The utility of biopsy in maculopapular eruptions is debated. For many years, it was believed that biopsy was only helpful in diagnosing one subtype of CADR: fixed drug eruption [21]. For this reason, the histopathologic features of MDE are often taught as non-specific in dermatology and dermatopathology textbooks [5,12,22,23]. For example, Bolognia’s Dermatology [22] emphasizes the “non-specific” histopathology of MDE, describing it only as “superficial perivascular and interstitial lymphocytic infiltrate that may contain eosinophils and interface changes [22,23]”. Rapini’s Practical Dermatopathology defines the histopathology of MDE as “perivascular infiltrate of lymphocytes and eosinophils, variable interface dermatitis, and no epidermal change [24]”. Furthermore, texts that do include specific histopathologic features of MDE often lack citations [25].
Given the ambiguous and non-specific histopathologic descriptions of MDE reported in the literature, clinical context remains central to the ultimate diagnosis [11,26]. Although some papers have questioned the utility of performing a biopsy to establish a diagnosis of drug eruption [9,27,28], recent investigations have suggested that certain histopathologic features may be useful to make biopsy an important and potentially lifesaving tool in the context of MDE [6].
One of the most cited early histopathologic characterizations comes from a 1970 report by Fellner and Prutkin that describes the electron and light microscopy findings in four patients with penicillin-related MDE [29]. We were able to find seven additional publications containing information on the histopathologic findings of clinically-confirmed MDE (Table 1).

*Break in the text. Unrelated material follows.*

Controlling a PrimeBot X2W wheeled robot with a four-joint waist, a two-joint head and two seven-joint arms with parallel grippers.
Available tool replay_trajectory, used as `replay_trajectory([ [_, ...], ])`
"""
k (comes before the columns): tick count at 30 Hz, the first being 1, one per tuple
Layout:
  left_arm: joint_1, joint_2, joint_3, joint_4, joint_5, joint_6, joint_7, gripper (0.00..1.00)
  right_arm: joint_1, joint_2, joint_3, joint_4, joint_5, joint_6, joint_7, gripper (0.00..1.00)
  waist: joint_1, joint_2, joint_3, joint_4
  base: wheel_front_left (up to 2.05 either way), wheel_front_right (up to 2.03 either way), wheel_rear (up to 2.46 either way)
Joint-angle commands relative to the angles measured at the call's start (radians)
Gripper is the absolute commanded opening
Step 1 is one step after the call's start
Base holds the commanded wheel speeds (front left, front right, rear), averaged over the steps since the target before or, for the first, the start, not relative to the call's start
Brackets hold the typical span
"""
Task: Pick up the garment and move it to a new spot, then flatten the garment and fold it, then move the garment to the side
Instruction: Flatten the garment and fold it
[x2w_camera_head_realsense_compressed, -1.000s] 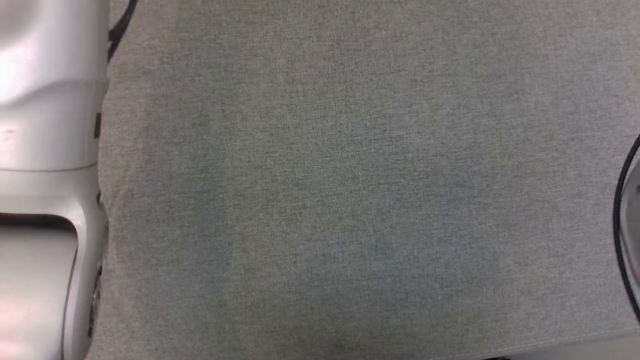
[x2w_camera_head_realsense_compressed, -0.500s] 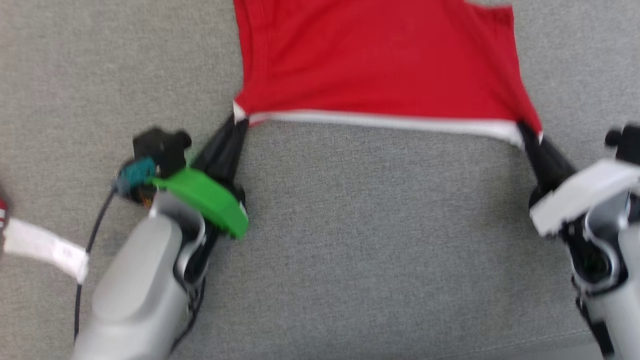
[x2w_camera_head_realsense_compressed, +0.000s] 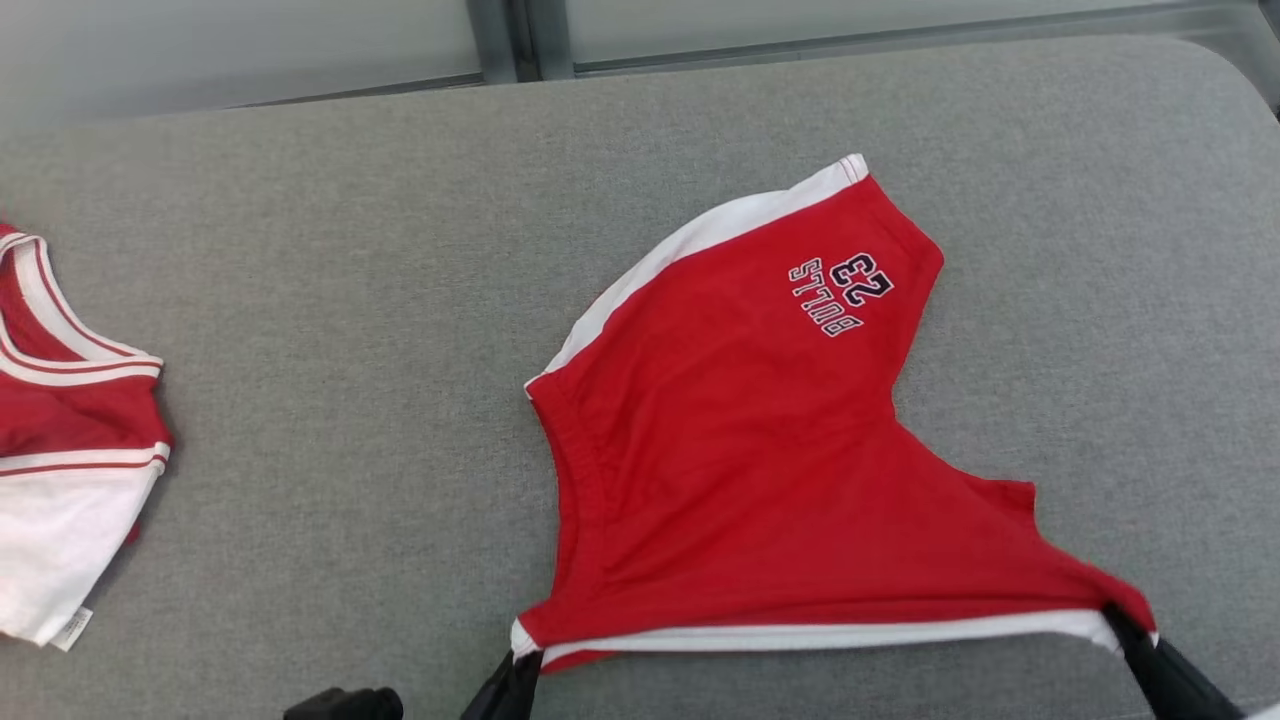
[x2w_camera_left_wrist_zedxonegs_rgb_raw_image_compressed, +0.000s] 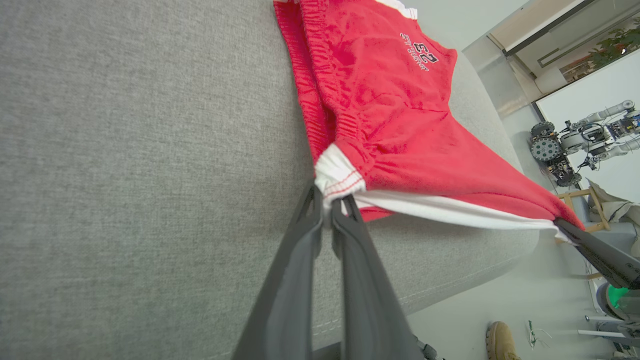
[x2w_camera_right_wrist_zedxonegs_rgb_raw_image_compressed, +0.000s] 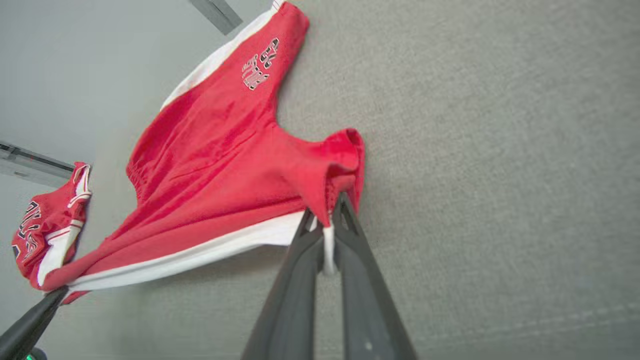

Three of these studies (Naim et al. [8], Gerson et al. [23], and Cho et al. [28]) were aimed at assessing the histopathologic features of only the maculopapular subtype of drug eruption. Two additional studies (Weyers and Metze [6] and Weinborn et al. [29]) reported histopathologic data on various forms of CADR, from which data on maculopapular eruptions were extracted. The last two (Alvarez-Ruiz et al. [30] and Valks et al. [31]) reported rare cases of MDE presenting with a granulomatous histopathologic pattern. In this review, we use these data to collect the histopathologic features of MDE available in the literature and better define useful clues for a correct diagnosis or differential. Common, uncommon, and atypical histopathologic features are compiled in Table 2.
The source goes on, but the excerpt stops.